I think some of this comes from bad playing due to bad DMing. Right on the spot the DM should let a player that wants to do this, "Tell me what you want to do, and I'LL tell YOU the outcome."

That's the name of the game, the fun in saying you want to do something and then finding out the outcome, if the outcome doesn't match what you expected, sucks haha. In the end the GM is always right, right? (But as a GM you have a responsibility to be as fair as possible, in turn, and look at the situation from a total nurtal stand point)

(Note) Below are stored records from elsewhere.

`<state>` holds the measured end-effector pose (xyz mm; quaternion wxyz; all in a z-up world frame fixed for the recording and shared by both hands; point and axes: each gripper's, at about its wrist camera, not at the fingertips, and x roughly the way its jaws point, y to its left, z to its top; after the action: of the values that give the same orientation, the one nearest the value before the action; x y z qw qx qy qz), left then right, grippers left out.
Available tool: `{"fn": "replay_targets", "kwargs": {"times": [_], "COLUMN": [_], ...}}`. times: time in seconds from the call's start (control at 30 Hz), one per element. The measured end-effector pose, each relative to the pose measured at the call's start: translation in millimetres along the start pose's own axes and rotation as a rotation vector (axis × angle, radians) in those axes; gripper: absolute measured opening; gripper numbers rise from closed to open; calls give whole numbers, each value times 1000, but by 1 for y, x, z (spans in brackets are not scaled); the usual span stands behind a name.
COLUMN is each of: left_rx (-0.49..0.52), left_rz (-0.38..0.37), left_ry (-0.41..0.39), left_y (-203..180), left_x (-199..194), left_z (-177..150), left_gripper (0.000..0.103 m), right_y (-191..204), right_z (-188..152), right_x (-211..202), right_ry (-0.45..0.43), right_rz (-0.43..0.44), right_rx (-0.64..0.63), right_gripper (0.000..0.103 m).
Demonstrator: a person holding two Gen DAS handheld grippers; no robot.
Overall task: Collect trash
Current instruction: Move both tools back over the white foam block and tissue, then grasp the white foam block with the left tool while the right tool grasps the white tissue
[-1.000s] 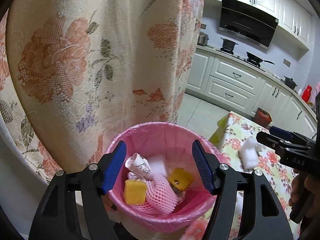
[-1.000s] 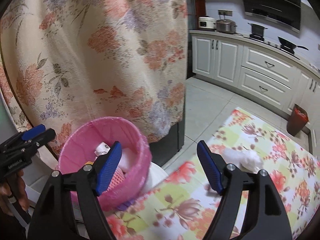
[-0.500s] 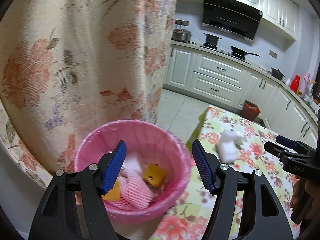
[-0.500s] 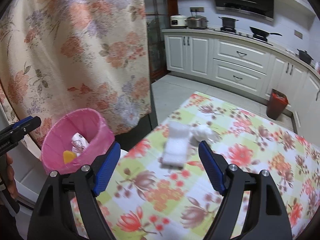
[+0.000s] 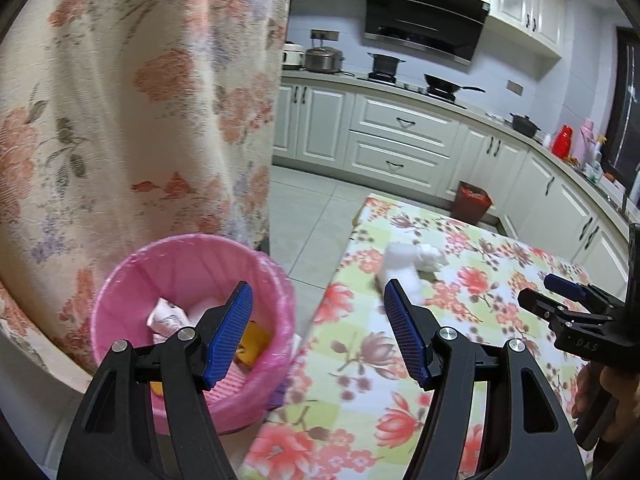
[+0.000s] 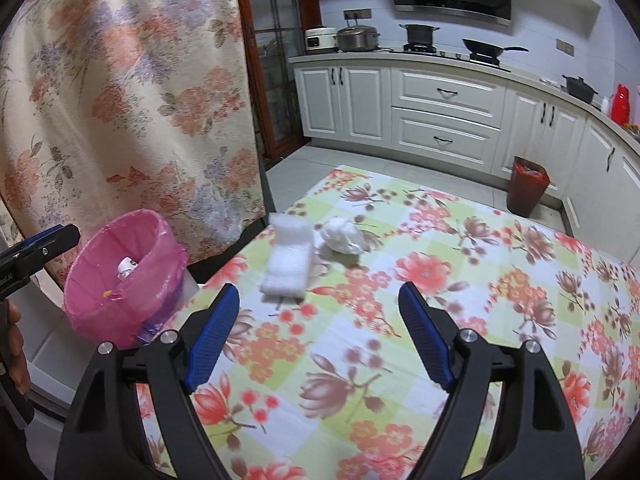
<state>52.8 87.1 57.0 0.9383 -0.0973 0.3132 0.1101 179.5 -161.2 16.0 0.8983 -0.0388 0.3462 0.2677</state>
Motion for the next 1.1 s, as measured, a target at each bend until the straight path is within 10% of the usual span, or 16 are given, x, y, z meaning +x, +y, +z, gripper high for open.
{"fn": "replay_targets", "kwargs": {"times": [1.1], "left_rx": [41], "left_rz": [-66], "left_ry": [222], "left_y": [-108], "left_x": [178], "left_z": [-14], "left_gripper": [62], "right_y": [-105], "right_z": [-4], "right_x": [60], "right_ry": [32], "right_rz": [-37], "right_rx": [39], "right_gripper": [80]}}
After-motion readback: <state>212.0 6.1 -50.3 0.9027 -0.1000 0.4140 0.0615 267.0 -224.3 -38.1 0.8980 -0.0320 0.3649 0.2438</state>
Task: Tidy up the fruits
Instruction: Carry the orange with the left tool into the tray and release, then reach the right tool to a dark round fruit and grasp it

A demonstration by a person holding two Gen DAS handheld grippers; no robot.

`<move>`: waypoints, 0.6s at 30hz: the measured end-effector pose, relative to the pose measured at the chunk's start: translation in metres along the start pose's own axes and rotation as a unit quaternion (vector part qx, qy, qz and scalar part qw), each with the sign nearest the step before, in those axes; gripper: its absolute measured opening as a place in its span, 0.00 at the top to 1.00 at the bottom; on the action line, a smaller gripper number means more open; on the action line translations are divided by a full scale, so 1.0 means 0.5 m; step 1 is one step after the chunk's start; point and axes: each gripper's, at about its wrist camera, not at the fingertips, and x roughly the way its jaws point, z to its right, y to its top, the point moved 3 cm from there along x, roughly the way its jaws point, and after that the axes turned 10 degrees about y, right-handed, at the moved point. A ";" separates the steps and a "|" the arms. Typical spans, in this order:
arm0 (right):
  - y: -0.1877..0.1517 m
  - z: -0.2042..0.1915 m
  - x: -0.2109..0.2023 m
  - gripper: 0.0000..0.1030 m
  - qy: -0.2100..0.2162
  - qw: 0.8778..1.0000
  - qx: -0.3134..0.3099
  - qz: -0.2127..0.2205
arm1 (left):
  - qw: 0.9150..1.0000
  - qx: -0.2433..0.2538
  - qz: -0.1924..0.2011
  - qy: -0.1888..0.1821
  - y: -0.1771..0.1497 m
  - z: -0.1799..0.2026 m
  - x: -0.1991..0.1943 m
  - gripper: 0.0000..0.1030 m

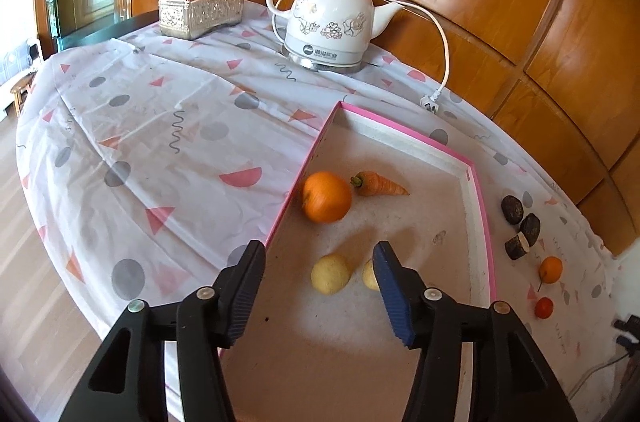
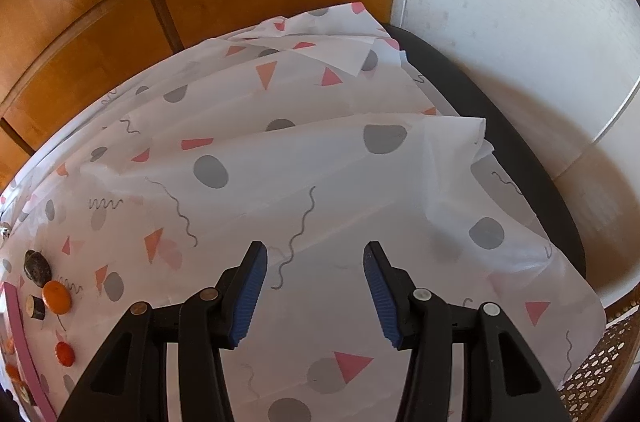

In the end it's just a game.
 

apoptosis said:
No reason to make wizards higher level in the world (and that has other implications on hitpoints etc.) - you can just make spells more powerful than the corresponding mundane equivalent (fireball vs sword) and at the same time you can add some cost for the wizard (this keeps the balance in some sense but is more important that the cost of power is an important aesthetic to me).
It's this last bit that is of concern to me. It sounds like you still want the wizard to be more powerful than other class options, strictly speaking. Your response to my suggestion to make wizards higher level is a concern about hit points? That seems somewhat insufficient to me, particularly since a high-level wizard is still not going to have all that many hit points (d4 doesn't compare to d10 any day).

I have no problem with mechanics and resource management being different for different classes; but one class being just plain better "because of the aesthetics of the game" is IMHO nonsense. PC classes being better than NPC classes? Fine. One PC class outshining another PC class? Not so much. Just IMHO.